From the material that follows, count the lines with the word "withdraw" in them. Reply with the number only.

* [RECORDS FOR THIS TASK]
----------

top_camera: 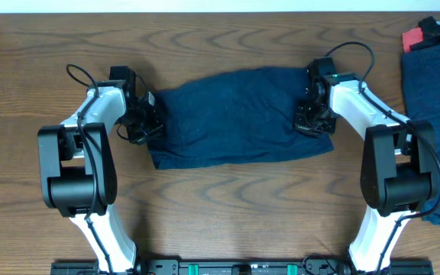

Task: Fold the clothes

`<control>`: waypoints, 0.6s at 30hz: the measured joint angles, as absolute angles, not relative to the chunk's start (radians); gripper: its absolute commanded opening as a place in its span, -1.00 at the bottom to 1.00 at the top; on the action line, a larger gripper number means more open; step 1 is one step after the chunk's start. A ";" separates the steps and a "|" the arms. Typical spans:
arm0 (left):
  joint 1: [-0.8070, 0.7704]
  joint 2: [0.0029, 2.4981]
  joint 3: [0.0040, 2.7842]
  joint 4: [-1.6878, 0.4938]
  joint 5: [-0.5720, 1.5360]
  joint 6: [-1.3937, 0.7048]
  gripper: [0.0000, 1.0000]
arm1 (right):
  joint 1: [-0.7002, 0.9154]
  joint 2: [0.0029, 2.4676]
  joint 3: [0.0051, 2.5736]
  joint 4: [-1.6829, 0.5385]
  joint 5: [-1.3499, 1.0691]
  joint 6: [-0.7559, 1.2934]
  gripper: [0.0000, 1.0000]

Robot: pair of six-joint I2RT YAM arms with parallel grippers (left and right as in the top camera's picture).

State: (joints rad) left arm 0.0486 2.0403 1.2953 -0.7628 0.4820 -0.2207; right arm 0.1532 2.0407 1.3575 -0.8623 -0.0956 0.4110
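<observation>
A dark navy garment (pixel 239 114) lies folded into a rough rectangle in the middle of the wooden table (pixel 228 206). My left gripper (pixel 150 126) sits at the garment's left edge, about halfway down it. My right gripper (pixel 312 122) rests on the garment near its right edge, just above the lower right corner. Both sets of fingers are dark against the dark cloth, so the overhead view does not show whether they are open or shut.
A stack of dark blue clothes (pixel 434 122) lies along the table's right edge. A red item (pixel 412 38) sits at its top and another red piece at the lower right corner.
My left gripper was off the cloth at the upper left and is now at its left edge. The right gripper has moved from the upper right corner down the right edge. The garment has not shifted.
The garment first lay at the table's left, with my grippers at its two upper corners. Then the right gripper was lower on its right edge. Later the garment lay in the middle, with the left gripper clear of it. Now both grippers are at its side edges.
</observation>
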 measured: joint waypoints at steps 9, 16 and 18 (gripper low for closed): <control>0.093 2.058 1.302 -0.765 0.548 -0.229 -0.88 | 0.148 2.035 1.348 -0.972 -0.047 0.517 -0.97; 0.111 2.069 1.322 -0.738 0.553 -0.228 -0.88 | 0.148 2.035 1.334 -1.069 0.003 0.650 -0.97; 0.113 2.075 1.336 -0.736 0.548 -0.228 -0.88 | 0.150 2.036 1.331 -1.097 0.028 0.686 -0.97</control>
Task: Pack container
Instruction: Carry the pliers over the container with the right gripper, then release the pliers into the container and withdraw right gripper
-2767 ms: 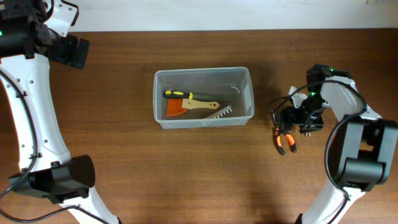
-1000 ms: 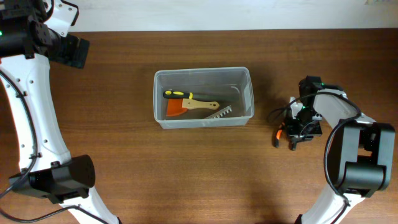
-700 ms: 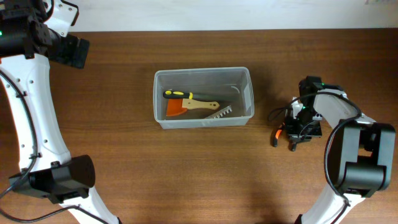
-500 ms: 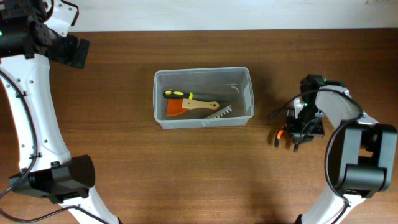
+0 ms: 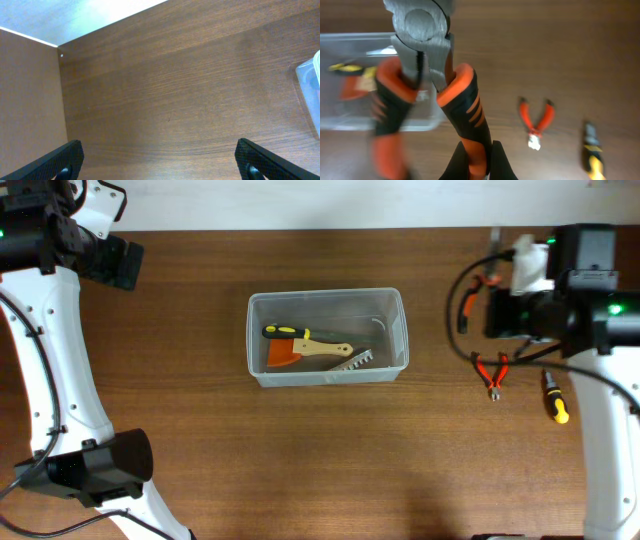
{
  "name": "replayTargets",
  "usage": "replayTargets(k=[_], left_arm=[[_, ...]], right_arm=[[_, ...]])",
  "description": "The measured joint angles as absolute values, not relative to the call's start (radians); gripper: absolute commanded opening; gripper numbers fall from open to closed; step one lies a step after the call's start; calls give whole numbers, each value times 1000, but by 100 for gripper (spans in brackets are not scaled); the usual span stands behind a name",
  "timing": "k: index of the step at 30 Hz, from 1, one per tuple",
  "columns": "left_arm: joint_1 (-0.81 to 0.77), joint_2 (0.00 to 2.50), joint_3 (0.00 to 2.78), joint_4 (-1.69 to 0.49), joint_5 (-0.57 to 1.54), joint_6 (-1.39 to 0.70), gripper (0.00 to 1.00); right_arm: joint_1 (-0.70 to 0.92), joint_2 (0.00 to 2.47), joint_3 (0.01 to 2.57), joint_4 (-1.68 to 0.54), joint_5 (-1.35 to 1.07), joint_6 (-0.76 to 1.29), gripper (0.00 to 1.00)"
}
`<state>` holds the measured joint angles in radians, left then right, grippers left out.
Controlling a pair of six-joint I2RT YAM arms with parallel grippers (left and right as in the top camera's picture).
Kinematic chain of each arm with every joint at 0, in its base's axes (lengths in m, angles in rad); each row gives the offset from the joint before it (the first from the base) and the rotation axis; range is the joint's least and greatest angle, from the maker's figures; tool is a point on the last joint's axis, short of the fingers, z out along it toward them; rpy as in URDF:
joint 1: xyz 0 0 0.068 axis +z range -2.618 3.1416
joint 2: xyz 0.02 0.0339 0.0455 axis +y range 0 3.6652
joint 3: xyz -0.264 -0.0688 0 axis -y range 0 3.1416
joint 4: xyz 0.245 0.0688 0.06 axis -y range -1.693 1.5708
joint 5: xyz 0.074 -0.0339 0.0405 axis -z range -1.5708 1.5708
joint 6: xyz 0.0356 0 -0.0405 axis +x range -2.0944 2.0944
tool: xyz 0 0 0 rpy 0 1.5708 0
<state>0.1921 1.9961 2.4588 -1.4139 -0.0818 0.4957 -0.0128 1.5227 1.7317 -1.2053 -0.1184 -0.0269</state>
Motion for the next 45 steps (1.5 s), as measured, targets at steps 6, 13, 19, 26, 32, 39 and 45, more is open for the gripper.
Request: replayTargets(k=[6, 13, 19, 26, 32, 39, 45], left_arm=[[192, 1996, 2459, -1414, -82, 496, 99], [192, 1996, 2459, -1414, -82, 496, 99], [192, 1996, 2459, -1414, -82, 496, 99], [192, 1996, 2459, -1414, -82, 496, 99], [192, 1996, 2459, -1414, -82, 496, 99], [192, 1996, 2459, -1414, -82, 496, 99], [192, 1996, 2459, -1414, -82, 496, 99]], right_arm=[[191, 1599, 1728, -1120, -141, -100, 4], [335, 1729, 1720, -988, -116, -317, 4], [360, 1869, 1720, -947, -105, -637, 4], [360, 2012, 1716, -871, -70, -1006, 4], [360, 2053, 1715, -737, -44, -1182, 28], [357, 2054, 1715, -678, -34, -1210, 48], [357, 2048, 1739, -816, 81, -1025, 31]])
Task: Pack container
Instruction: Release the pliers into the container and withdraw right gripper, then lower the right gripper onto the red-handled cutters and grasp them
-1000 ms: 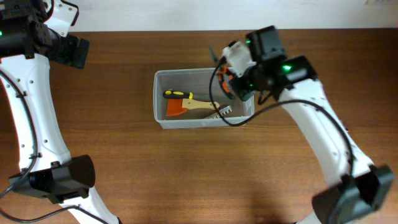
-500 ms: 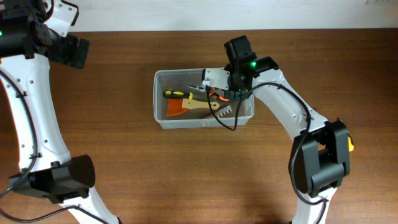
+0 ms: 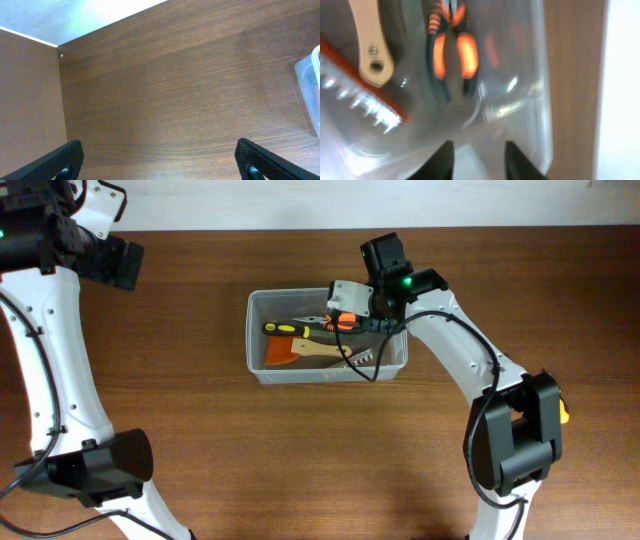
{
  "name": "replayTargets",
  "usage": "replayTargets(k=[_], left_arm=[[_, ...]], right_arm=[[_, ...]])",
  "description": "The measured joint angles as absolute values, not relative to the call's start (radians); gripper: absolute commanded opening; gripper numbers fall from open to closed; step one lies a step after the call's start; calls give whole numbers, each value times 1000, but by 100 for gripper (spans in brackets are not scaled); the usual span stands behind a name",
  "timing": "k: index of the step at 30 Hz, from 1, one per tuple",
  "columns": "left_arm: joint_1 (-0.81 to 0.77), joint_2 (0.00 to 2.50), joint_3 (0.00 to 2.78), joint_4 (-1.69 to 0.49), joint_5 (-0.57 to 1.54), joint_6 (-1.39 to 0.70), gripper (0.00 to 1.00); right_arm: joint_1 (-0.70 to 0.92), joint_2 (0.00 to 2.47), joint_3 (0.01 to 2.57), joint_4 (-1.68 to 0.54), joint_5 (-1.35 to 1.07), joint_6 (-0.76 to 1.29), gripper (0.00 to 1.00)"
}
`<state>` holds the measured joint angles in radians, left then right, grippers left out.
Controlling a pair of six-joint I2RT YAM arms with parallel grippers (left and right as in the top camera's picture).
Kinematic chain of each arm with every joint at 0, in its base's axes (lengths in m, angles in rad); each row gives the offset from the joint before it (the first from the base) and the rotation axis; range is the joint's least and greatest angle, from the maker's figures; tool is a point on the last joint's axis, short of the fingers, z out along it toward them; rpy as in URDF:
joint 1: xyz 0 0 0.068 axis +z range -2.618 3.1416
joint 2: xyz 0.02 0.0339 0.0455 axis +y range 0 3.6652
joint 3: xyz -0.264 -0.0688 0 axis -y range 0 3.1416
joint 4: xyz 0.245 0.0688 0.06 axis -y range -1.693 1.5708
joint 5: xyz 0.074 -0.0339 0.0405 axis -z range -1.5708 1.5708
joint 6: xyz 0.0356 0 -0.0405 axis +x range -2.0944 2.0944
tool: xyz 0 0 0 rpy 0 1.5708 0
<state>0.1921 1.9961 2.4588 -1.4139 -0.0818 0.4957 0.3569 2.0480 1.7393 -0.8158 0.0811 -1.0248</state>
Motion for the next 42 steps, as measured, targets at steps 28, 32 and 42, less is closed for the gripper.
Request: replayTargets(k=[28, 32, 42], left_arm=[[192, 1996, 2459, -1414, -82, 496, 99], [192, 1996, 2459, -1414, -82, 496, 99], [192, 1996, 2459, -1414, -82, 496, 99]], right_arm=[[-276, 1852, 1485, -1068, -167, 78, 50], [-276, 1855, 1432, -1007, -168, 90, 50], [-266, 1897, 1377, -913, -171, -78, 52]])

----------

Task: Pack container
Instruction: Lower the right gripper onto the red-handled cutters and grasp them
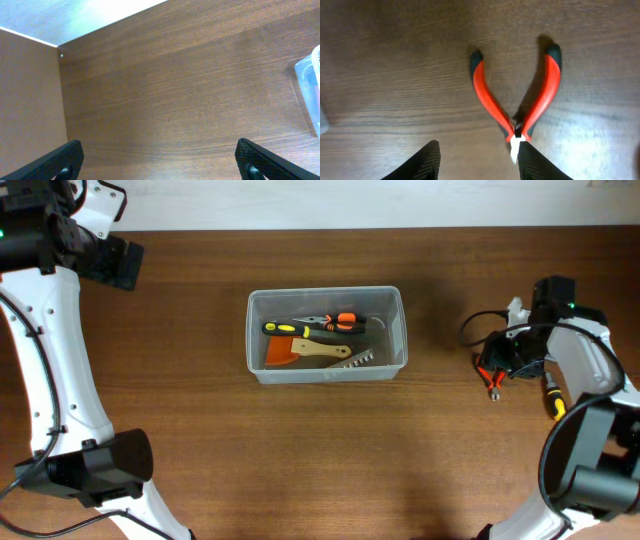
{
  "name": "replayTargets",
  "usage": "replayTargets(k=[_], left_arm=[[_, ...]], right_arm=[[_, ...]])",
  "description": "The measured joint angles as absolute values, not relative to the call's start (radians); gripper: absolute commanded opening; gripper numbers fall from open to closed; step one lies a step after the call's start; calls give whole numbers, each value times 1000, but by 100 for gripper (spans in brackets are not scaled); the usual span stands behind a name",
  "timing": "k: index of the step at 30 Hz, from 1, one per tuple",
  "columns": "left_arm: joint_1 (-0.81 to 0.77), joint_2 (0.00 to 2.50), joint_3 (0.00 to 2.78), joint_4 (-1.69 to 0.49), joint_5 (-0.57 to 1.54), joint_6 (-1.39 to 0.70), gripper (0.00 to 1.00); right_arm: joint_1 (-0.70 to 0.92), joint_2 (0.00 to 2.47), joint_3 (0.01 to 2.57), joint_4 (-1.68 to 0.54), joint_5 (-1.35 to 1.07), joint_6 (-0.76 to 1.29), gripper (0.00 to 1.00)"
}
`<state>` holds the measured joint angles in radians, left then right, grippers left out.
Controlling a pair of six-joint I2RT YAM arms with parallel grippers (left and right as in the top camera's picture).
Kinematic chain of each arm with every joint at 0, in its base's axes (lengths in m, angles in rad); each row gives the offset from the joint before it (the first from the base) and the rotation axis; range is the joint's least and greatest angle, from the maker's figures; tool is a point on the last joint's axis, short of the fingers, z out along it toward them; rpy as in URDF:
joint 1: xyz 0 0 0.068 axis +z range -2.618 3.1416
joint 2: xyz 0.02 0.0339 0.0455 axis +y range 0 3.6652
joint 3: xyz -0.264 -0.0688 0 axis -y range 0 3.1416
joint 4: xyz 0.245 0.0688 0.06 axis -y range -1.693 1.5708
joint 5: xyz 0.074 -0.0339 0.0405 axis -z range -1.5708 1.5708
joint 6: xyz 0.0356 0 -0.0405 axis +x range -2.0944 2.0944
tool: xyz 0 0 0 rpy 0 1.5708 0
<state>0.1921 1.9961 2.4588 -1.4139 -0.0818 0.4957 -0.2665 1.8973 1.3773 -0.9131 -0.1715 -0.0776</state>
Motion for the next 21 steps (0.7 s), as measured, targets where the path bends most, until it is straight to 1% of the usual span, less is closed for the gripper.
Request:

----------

* [WRITTEN SOLUTION] 2